> [WHAT THE TASK ASKS] Tell how many lines of the data include the word "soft". Nothing but the number belongs in the answer.

=====

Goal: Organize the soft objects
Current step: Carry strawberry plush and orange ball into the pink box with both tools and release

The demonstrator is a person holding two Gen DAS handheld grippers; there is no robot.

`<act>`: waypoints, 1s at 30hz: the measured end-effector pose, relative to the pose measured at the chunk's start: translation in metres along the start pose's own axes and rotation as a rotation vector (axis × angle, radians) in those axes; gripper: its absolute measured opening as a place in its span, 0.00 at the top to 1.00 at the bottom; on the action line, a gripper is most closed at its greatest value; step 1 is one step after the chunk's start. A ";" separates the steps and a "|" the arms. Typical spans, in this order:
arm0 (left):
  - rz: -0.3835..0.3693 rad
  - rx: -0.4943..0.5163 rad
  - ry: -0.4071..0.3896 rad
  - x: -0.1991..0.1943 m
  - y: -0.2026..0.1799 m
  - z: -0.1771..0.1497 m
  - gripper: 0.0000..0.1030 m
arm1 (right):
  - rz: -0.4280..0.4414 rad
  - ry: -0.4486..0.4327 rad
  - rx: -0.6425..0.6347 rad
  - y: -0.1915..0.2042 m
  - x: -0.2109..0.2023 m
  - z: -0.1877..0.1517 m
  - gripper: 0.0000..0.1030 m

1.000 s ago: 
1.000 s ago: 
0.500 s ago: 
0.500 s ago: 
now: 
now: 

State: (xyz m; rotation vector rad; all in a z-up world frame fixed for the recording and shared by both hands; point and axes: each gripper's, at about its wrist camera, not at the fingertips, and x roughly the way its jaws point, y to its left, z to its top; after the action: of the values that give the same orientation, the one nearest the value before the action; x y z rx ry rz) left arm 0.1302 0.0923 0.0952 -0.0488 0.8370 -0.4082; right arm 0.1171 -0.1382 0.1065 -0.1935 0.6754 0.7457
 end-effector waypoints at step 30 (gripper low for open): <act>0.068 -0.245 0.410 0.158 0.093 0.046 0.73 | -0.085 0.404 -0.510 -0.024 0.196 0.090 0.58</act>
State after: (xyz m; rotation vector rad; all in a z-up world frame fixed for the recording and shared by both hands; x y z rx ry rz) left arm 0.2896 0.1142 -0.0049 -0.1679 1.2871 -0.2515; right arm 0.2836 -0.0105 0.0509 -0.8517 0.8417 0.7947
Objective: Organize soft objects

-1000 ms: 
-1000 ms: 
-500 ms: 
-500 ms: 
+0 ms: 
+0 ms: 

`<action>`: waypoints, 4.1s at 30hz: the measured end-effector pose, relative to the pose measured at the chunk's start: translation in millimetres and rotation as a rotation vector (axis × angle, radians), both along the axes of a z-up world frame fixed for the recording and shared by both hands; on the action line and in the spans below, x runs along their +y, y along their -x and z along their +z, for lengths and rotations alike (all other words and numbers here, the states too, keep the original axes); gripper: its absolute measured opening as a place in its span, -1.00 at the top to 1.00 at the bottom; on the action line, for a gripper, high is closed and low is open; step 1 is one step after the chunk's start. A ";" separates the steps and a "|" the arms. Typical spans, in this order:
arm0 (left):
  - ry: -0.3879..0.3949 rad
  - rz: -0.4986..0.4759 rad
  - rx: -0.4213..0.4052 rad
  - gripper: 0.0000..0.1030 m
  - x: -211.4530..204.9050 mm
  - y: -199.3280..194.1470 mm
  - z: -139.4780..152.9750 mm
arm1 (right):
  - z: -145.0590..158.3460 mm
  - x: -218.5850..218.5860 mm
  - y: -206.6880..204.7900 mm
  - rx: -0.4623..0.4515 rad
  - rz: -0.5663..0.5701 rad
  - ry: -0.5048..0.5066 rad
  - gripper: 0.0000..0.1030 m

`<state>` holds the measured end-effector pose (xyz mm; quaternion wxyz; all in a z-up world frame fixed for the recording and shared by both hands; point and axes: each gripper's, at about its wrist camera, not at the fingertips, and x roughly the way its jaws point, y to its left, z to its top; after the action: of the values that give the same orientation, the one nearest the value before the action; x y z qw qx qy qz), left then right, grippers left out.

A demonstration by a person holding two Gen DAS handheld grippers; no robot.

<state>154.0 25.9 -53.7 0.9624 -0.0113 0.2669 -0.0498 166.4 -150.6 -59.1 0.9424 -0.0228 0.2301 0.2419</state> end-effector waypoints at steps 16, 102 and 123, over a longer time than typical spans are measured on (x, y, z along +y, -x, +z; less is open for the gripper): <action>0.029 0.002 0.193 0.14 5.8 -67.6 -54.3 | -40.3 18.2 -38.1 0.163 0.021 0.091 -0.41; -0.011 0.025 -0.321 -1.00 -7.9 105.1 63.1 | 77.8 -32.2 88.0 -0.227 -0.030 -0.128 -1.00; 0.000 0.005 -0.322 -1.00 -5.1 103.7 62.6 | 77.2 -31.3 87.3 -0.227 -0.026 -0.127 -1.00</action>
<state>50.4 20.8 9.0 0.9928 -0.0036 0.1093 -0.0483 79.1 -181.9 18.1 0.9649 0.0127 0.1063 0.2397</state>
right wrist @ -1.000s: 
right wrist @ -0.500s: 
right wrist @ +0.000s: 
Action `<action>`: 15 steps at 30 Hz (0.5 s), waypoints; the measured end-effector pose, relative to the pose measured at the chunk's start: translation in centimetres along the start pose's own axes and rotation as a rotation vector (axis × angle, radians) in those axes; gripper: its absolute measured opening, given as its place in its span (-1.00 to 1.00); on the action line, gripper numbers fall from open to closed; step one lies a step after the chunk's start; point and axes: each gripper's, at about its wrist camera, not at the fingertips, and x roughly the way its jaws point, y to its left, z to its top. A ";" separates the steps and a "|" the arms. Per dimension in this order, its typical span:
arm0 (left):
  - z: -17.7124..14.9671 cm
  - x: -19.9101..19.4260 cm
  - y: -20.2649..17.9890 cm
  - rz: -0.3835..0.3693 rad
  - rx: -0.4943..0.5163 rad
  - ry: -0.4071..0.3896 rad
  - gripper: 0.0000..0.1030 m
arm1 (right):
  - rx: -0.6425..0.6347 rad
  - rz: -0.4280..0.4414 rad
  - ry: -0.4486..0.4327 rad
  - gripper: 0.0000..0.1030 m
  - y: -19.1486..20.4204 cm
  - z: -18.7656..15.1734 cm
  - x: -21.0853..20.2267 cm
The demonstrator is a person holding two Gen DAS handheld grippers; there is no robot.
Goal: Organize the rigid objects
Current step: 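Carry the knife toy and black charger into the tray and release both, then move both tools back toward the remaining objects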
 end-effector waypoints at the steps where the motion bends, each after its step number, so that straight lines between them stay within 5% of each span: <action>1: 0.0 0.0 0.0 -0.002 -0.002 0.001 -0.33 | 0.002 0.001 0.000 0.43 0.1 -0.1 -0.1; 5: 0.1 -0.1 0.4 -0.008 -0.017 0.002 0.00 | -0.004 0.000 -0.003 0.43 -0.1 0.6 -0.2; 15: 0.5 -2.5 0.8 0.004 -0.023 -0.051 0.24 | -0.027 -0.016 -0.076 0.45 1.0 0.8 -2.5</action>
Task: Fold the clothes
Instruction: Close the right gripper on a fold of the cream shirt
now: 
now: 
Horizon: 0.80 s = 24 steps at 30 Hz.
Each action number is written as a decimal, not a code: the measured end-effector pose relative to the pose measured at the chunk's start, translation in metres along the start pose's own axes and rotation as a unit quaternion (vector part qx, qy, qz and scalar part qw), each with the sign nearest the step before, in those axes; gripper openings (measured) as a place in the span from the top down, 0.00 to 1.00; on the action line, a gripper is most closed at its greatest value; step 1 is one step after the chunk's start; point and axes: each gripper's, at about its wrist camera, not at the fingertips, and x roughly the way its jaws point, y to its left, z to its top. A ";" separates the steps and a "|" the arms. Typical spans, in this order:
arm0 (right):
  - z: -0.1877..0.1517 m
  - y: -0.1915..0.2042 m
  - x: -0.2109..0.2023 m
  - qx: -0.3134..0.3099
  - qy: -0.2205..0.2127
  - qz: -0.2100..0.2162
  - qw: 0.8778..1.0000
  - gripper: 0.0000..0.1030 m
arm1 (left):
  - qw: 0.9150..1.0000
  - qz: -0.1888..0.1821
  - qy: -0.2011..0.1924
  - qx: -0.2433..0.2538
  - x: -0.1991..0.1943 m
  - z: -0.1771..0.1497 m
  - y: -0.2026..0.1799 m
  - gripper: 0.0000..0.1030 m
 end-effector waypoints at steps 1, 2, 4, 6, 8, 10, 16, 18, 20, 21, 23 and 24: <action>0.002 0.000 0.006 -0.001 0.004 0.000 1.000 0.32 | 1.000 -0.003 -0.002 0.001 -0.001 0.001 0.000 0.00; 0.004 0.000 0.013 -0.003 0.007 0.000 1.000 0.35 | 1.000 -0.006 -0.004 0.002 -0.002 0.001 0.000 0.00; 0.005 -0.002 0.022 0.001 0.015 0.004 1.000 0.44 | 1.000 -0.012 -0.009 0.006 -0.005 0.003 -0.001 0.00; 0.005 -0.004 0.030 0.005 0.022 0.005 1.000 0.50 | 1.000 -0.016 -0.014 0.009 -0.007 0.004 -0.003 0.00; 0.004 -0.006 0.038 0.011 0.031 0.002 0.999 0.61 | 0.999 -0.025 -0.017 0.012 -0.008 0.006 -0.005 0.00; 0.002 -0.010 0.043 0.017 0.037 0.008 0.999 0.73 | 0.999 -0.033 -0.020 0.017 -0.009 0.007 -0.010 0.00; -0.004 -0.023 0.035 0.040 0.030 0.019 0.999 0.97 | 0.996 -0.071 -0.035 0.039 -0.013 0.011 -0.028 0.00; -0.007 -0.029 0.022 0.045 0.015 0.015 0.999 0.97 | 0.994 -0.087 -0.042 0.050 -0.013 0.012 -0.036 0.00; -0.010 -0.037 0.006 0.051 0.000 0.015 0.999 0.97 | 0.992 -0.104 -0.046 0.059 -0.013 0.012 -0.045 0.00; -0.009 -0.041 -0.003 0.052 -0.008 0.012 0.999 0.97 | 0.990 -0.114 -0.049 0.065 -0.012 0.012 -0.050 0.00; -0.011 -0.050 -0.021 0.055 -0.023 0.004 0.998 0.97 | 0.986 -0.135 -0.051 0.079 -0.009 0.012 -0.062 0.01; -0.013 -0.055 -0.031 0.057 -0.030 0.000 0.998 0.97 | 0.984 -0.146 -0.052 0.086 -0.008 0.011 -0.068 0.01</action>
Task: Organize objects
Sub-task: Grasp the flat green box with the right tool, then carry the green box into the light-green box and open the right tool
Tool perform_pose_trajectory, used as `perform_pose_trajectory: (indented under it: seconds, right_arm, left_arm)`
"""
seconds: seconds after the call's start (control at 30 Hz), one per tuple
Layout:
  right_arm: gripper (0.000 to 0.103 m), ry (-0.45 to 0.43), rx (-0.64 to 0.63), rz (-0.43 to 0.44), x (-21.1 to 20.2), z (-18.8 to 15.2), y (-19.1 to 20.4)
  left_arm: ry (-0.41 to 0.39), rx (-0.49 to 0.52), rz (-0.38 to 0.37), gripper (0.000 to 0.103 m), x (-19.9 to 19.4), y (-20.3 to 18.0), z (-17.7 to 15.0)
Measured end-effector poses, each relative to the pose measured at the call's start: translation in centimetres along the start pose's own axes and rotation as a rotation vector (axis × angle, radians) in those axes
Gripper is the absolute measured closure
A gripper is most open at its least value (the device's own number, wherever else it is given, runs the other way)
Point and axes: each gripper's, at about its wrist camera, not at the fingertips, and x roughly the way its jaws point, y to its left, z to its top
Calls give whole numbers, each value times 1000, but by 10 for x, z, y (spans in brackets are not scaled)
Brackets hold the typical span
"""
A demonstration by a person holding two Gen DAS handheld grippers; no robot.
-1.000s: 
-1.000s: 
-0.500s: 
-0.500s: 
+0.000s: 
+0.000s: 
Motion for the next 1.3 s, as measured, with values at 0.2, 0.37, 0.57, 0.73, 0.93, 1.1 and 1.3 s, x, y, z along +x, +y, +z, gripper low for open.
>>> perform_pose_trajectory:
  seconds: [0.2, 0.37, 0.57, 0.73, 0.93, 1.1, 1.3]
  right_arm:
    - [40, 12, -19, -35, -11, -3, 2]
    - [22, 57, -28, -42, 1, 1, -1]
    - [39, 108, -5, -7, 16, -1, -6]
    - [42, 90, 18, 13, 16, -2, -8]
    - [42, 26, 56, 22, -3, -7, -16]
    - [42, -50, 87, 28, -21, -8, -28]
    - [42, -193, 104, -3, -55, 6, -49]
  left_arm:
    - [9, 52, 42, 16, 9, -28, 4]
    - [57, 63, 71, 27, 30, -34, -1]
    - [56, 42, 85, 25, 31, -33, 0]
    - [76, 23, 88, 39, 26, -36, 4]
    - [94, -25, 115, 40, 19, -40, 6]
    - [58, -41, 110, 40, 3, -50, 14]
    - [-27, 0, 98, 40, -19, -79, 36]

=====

> [RESPONSE TO THIS TASK] 2